DATASET EXTRACT:

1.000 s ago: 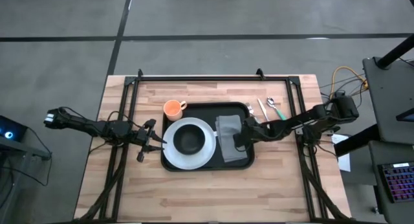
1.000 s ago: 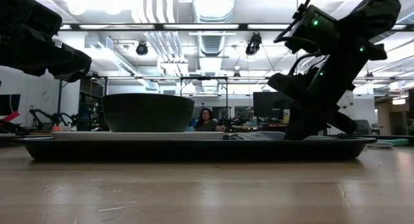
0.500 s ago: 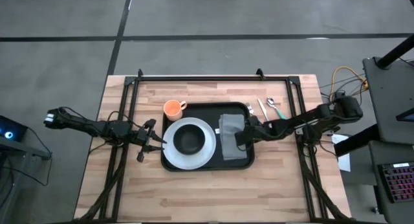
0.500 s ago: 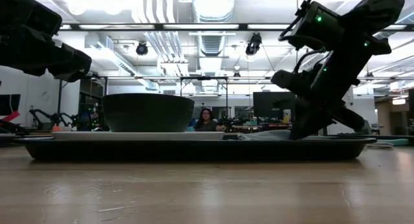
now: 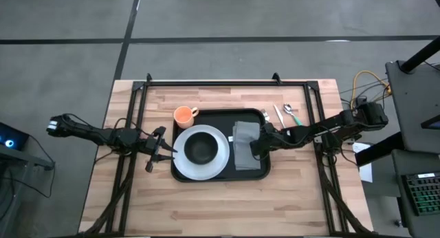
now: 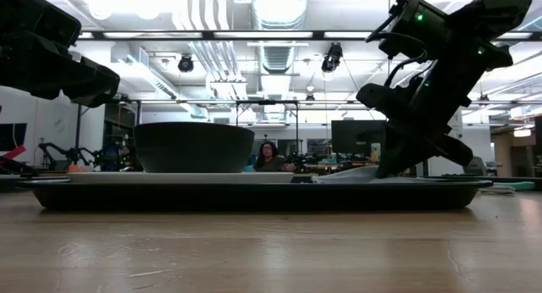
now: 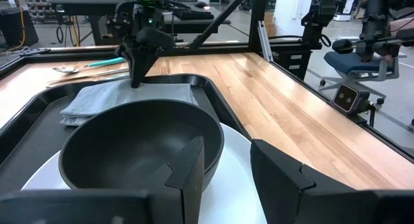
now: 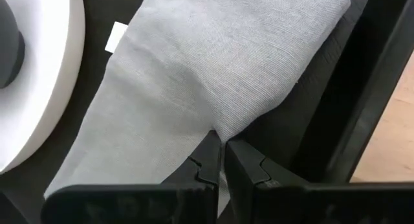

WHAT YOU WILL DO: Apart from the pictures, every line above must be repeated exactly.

SOLUTION FOR THIS PROBLEM:
1.000 s ago: 
1.000 s ago: 
0.500 s ago: 
0.500 s ago: 
now: 
now: 
now: 
now: 

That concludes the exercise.